From: Structural control and system-level behavior of the seismic cycle at the Nankai Trough

Fig. 1

Down-dip segmentation and the spectrum of slip styles for the Nankai subduction zone. Horizontal projection of the rupture area of the 1854 \(M_L=8.4\), 1944 \(M_{\rm w}=8.1\) and 1946 \(M_{\rm w}=8.3\) earthquakes are outlined by orange contours, which approximately define the along-dip range of the seismogenic zone. Shallow low-frequency earthquakes and very-low-frequency earthquakes are located up-dip to the seismogenic zone. Deep slow-slip events are located down-dip extension of the seismogenic zone. Deep tremors are denoted by dark red dots clustered within a belt-like region down-dip to the deep slow-slip events. The 20-km-interval contours of the depth from 0 to 100 km (Hayes et al. 2018) and trench (thick black toothed lines) depict the geometry of the Philippine Sea slab that is subducting in the direction represented by the black arrow.
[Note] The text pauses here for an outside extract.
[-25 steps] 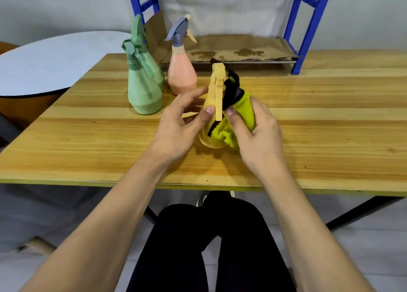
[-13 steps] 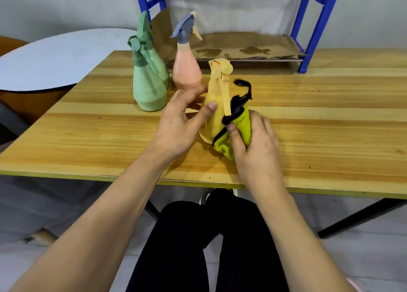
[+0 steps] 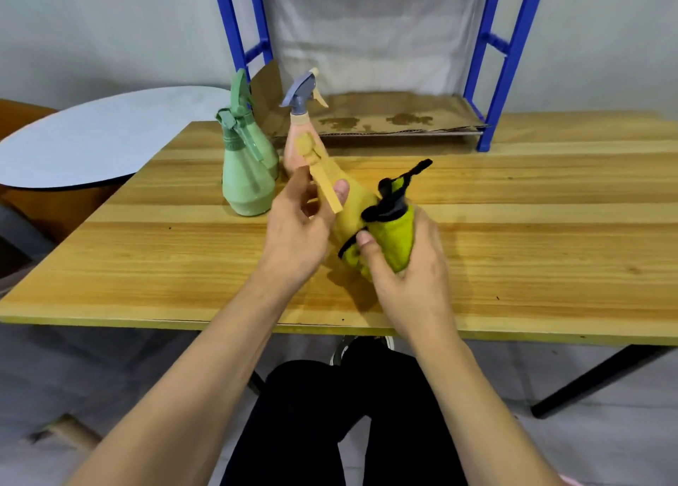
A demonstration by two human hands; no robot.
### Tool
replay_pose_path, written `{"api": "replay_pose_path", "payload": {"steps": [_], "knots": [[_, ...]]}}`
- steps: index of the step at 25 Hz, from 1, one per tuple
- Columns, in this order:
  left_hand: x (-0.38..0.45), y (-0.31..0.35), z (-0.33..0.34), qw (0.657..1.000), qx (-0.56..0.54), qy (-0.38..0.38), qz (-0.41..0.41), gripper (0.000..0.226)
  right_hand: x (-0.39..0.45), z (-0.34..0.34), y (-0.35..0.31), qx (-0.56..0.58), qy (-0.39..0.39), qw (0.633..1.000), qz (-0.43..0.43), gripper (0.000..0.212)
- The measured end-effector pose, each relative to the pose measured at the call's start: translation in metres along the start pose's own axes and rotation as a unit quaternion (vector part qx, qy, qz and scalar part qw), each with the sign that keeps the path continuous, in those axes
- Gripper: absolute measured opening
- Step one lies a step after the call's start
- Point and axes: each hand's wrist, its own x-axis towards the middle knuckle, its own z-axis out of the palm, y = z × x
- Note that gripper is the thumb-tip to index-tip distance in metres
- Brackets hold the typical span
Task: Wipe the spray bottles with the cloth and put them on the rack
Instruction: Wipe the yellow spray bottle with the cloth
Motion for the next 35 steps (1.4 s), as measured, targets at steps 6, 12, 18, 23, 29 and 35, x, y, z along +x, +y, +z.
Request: {"api": "replay_pose_path", "payload": {"steps": [6, 12, 18, 23, 29, 35], "knots": [[-0.008, 0.026, -0.002, 0.989, -0.148, 0.02, -0.005, 0.039, 0.02, -0.002, -0.02, 0.527, -0.088, 0.772, 0.345, 0.07], [-0.002, 0.036, -0.012, 0.997, -0.045, 0.006, 0.058, 0.031, 0.029, -0.008, -0.037, 0.474, -0.125, 0.787, 0.374, 0.054], [-0.007, 0.025, -0.007, 0.998, 0.001, 0.002, 0.057, 0.03, 0.029, 0.004, -0.032, 0.398, -0.007, 0.839, 0.372, 0.057], [-0.008, 0.02, -0.004, 0.998, 0.015, 0.0, 0.062, 0.038, 0.023, 0.011, -0.031, 0.305, 0.085, 0.9, 0.3, 0.041], [-0.015, 0.012, -0.007, 0.998, 0.045, -0.022, 0.037, 0.025, 0.015, 0.014, -0.024, 0.035, 0.117, 0.992, 0.019, 0.048], [-0.011, 0.01, -0.017, 0.991, 0.078, -0.085, 0.062, 0.035, 0.028, 0.009, -0.012, 0.141, 0.022, 0.99, -0.011, 0.033]]}}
P-P’ represents a reference profile for the two-dimensional model. The Median Tectonic Line (thick solid line) (Kawamura et al. 2003; Ito et al. 2009) and the landward limit of the accretionary prism (solid-dashed line) (Leggett et al. 1985; Kodaira et al. 2000; Takahashi et al. 2003) are the surface expression of the material boundaries shown in Fig. 11. The  spatial distribution of deep tremors is from Maeda and Obara (2009) and Obara et al. (2010); great earthquakes, slow-slip events and shallow  low-frequency earthquakes from Obara and Kato (2016)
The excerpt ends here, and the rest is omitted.